Up to and including the line with "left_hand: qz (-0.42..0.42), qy", repeat every line of the listing exactly, beginning at the first.

### Supplied material

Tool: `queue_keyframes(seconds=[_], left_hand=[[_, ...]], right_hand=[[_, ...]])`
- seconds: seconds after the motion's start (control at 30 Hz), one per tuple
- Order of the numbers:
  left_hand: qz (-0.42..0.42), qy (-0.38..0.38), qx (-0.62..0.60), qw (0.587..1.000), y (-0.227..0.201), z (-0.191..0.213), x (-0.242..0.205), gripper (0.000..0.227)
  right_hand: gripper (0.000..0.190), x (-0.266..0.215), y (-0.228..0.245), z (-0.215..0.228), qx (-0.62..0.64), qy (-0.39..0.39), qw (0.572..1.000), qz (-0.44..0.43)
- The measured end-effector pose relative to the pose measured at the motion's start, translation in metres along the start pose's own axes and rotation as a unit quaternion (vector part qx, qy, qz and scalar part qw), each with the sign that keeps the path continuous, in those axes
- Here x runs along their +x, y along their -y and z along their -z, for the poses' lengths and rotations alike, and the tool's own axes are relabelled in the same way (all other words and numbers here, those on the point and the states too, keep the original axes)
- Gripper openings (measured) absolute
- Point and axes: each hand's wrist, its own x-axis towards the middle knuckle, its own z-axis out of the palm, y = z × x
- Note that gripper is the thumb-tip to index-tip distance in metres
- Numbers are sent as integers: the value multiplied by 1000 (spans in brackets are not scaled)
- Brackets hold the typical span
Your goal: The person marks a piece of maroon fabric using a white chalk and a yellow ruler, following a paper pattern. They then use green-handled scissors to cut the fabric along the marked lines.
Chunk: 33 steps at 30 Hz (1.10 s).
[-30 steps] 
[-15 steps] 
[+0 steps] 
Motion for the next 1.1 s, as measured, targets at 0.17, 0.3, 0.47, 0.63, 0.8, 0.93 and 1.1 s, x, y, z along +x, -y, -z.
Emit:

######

> [Written response]:
Tool: `queue_keyframes(seconds=[_], left_hand=[[_, ...]], right_hand=[[_, ...]])`
- seconds: seconds after the motion's start (control at 30 Hz), one per tuple
- Order of the numbers:
  left_hand: qz (-0.42..0.42), qy (-0.38..0.38), qx (-0.62..0.60), qw (0.587..1.000), y (-0.227..0.201), z (-0.191..0.213), x (-0.242..0.205), gripper (0.000..0.227)

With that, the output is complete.